● **Description of the task**:
After finding the line that contains "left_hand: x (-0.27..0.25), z" in the material below, print that line and all subsequent lines exactly, up to and including the last.

● **Dataset section**:
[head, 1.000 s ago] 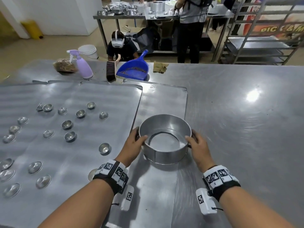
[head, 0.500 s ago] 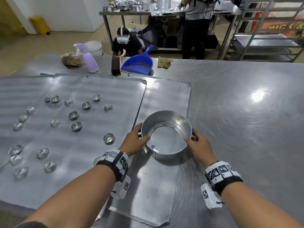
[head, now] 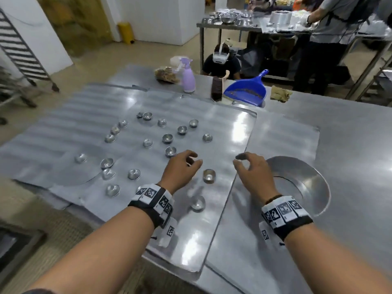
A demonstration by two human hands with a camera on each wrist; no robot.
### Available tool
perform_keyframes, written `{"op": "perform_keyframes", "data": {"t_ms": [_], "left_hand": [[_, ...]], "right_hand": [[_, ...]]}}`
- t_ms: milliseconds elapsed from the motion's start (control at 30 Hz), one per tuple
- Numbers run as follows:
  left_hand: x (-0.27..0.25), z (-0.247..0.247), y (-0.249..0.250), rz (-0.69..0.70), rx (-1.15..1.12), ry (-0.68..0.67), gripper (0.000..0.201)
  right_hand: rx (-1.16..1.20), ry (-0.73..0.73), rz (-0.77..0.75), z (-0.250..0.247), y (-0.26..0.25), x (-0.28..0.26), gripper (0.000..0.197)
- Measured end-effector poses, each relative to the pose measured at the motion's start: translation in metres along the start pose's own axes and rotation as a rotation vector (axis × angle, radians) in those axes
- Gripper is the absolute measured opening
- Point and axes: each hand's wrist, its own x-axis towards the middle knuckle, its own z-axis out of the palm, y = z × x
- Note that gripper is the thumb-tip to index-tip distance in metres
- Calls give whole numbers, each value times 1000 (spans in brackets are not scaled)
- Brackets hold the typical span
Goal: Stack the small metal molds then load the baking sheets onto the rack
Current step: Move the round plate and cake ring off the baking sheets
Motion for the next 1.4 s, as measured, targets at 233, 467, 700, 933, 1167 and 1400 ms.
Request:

● **Task result**:
  left_hand: x (-0.27..0.25), z (-0.247..0.247), y (-0.249..0.250), rz (-0.69..0.70), rx (-1.15..1.12), ry (-0.68..0.67), gripper (0.000..0.201)
  right_hand: rx (-1.16..1.20), ry (-0.73..0.73), rz (-0.77..0.75), z (-0.250..0.247), y (-0.26..0.25), x (-0.28..0.26), gripper (0.000..0.197)
- Measured end-effector poses, each relative to the pose measured at the motion's start: translation in metres along the start pose's own axes and rotation as a rotation vector (axis × angle, radians) in those axes
- Gripper is the absolute measured opening
- Point and axes: each hand's wrist, its own x-axis towards the middle knuckle, its own z-axis out of the palm, y = z × x
- Note that gripper is the thumb-tip to index-tip distance in metres
- Calls give whole numbers, each value times 1000 (spans in brackets are not scaled)
- Brackets hold the typical span
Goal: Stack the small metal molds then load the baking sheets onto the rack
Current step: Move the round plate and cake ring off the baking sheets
Motion for the next 1.4 s, as measured, targets at 233, 467, 700, 933, 1167 and 1400 ms.
Request:

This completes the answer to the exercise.